There were a number of surprises among the Cannes 2014 winners, in a year in which there were a number of very strong titles but no clear White Ribbon-style masterpiece as a shoo-in for the top award.

Most had expected Andrei Zviagyntsev’s Leviathan to take the top honours (it won Best Screenplay instead), but Nuri Bilge Ceylan’s Winter Sleep was by no means an outside choice. The Turkish auteur’s most dialogue-driven film was another favourite on the Croisette.

The 3hr 16min opus is about self-obsessed Aydin (Haluk Bilginer), a wealthy landowner and former actor who runs a hotel in the troglodyte region of central Anatolia with his much younger wife Nihal (Melisa Sozen).

Aydin isn’t a sympathetic protagonist, but he is a fully realised one, and his philosophical debates with his sister and wife have an undeniable rhythm, even as his hypocritical relationship with the local Iman give the film its limited narrative thrust.

Some had speculated, or hoped, that 25-year-old Xavier Dolan had a shot at the big prize with his touching and inventive Mommy. With his fifth film (and fourth in Cannes), Mommy was his first in Competition. Perhaps the jury knew he would have many more chances for the Palme d’Or in decades to come and instead gave him the Jury Prize.

Julianne Moore won best actress for Maps To The Stars. While her role in David Cronenberg film had been widely praised, more critics had tipped Marion Cotillard to win for her role in the Dardennes’ widely loved Two Days, One Night.

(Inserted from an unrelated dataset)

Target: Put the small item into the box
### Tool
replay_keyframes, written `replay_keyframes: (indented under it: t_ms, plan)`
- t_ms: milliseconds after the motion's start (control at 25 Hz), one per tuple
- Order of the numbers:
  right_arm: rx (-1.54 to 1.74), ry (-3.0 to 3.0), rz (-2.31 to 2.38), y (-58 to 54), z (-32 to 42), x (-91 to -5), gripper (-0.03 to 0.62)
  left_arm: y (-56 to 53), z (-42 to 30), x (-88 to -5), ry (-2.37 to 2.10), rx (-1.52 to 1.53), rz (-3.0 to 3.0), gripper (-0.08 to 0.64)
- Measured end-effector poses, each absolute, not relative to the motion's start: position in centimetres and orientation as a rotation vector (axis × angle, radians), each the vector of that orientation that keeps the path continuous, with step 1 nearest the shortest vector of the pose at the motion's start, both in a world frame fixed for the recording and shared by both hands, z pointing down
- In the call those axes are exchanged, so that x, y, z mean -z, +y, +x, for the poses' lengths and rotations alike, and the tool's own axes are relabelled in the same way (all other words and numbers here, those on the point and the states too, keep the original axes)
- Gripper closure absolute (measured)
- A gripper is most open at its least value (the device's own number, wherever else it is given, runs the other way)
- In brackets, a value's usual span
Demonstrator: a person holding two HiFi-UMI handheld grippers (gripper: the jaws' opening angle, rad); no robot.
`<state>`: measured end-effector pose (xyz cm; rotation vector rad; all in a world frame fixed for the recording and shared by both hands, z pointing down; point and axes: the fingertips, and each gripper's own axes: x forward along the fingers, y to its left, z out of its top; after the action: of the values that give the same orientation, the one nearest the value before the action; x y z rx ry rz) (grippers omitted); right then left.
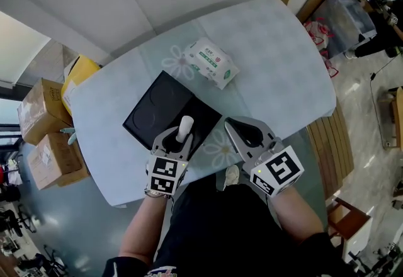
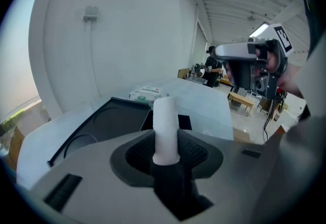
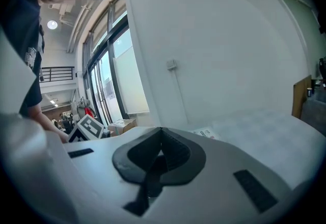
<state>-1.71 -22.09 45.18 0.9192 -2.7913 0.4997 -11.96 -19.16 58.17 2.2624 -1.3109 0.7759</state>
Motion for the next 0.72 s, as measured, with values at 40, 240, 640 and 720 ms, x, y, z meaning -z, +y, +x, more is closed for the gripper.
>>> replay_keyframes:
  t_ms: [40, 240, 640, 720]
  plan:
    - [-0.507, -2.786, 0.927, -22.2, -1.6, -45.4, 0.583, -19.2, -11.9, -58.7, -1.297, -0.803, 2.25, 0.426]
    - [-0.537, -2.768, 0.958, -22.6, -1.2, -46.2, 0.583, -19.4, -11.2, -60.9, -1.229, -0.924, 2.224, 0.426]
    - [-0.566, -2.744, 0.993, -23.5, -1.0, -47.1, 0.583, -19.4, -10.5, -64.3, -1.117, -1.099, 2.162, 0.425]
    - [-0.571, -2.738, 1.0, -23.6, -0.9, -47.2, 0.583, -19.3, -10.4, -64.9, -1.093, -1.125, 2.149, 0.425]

There was also hope for Juliette Binoche in Clouds of Sils Maria and Anne Dorval in Mommy.

Timothy Spall had been one of the favourites to win Best Actor for his mammoth performance, grunts and all, in Mike Leigh’s Mr Turner. His strongest competition would have been from Steve Carell playing against type in Foxcatcher.

Bennett Miller’s Foxcatcher was well reviewed, and prompted early awards-season buzz. Yet most had not predicted him to win Best Director, thinking perhaps that all the European filmmakers might get a nod instead and the performances in the film would attract more attention - but it takes a special director to draw out such acting skills.

Along with Moore, it meant that the Americans got a better than usual share of the prizes.

There had been much speculation (or is that hope?) that Campion - the last woman to win the Palme d’Or with The Piano in 1993 - would inspire her jury to honour a female filmmaker amongst the prizes.

Indeed, Italian director Alice Rohrwacher did win the Grand Prix with The Wonders (Le Meraviglie). The film, alongside Mommy, confirmed the emergence of an original new voice in world cinema, lest anyone try to suggest she was helped to her prize by her gender.

Ken Loach, who has said that Jimmy’s Hall may be his last feature film, didn’t win any awards. It could be instead that the jury’s ‘career recognition’ this year was for 83-year-old Jean-Luc Godard, whose 3D essay Goodbye to Language drew mixed reviews (although praise from most French critics).

Still The Water director Naomi Kawase was in attendance at the awards ceremony, but left empty handed for her feature, which had a mostly damp reception at the festival.

Another shutout was Abderrahmane Sissako’s Mali-set topical drama Timbuktu, which had been another critical favourite. Argentina’s Damian Szifron has also been another buzz director with his ambitious comedic portmanteau, Wild Tales.

Of course, it will be the first Cannes in many years that festival favourites Jean-Luc and Pierre Dardenne left empty handed.

And many in Cannes would argue that one of the best films of the festival, Swedish director Ruben Ostlund’s Force Majeure (Turist), might have scooped at least one of those prizes had it been selected for the Competition instead of sidelined in Un Certain Regard.